En conséquence, le jugement sera confirmé en toutes ses dispositions.
Succombant en ses prétentions, la SCI [Adresse 1] sera condamnée aux dépens d’appel et le jugement sera confirmé en ce qu’il l’a condamnée aux dépens de première instance.
Les frais d’inscription d’hypothèque judiciaire provisoire, dont le sort est réglé par le code des procédures civiles d’exécution, n’entrent pas dans les dépens, et au demeurant, ils ne sont pas justifiés. La demande tendant à les voir inclus dans les dépens sera donc rejetée.
Il serait inéquitable de laisser à Me [Q], ès qualités, la charge des frais exposés et non compris dans les dépens. La SCI [3] sera condamnée à lui payer la somme de 3 000 euros sur le fondement de l’article 700 du code de procédure civile et le jugement sera confirmé en ses dispositions relatives aux frais irrépétibles de première instance.

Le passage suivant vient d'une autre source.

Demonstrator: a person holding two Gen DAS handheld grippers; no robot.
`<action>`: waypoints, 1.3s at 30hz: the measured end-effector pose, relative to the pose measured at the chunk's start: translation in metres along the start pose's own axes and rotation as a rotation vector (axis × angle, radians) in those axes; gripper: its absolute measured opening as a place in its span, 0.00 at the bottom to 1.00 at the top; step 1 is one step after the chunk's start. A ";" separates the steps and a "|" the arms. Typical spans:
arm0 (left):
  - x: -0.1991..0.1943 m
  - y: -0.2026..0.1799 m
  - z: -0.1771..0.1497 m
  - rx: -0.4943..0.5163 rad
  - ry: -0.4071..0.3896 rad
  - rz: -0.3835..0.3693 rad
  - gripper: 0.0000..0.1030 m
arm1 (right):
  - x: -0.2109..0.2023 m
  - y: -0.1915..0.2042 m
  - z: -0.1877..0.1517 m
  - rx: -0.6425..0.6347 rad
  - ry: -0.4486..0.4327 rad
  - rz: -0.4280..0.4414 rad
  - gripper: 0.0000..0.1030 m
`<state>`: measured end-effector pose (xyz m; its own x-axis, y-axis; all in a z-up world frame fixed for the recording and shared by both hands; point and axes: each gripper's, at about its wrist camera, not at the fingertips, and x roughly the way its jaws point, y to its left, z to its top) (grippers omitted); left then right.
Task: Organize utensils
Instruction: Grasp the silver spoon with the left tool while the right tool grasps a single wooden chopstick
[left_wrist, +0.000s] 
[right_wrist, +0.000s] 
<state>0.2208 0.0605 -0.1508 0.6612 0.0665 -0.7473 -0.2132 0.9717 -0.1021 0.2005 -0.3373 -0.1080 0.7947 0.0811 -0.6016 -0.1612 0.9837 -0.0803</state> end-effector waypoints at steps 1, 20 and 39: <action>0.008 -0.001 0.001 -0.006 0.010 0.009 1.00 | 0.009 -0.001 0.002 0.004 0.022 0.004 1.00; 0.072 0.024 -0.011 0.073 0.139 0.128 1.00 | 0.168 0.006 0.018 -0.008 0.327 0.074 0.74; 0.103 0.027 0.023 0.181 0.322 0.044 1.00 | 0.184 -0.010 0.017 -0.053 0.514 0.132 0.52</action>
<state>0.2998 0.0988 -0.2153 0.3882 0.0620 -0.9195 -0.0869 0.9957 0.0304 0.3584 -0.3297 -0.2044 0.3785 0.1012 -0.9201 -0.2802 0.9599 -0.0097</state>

la SCI [Adresse 1] sera déboutée de sa demande sur le fondement de l’article 700 du code de procédure civile compte tenu de sa condamnation aux dépens.
PAR CES MOTIFS
La Cour,
Confirme le jugement en toutes ses dispositions ;
Y ajoutant :
Condamne la SCI [3] aux dépens d’appel ;
Déboute la SCP [1], représentée par Me [Q], en sa qualité de liquidateur judiciaire de la société [2], de sa demande tendant à voir les frais d’inscription d’hypothèque judiciaire provisoire inclus dans les dépens ;
Condamne la SCI [Adresse 1] à payer à la SCP [1], représentée par Me [Q], en qualité de liquidateur de la société [2], la somme de 3 000 euros sur le fondement de l’article 700 du code de procédure civile ;
Déboute la société [Adresse 1] de sa demande au titre des frais irrépétibles d’appel.
Le greffier
La présidente
EN CONSÉQUENCE
LA RÉPUBLIQUE FRANÇAISE mande et ordonne à tous les commissaires de justice, sur ce requis, de mettre ladite décision à exécution, aux procureurs généraux et aux procureurs de la République près les tribunaux judiciaires d’y tenir la main, à tous les commandants et officiers de la [Localité 3] Publique de prêter main-forte lorsqu’ils en seront légalement requis. En foi de quoi, la présente décision a été signée par le Président et le Greffier.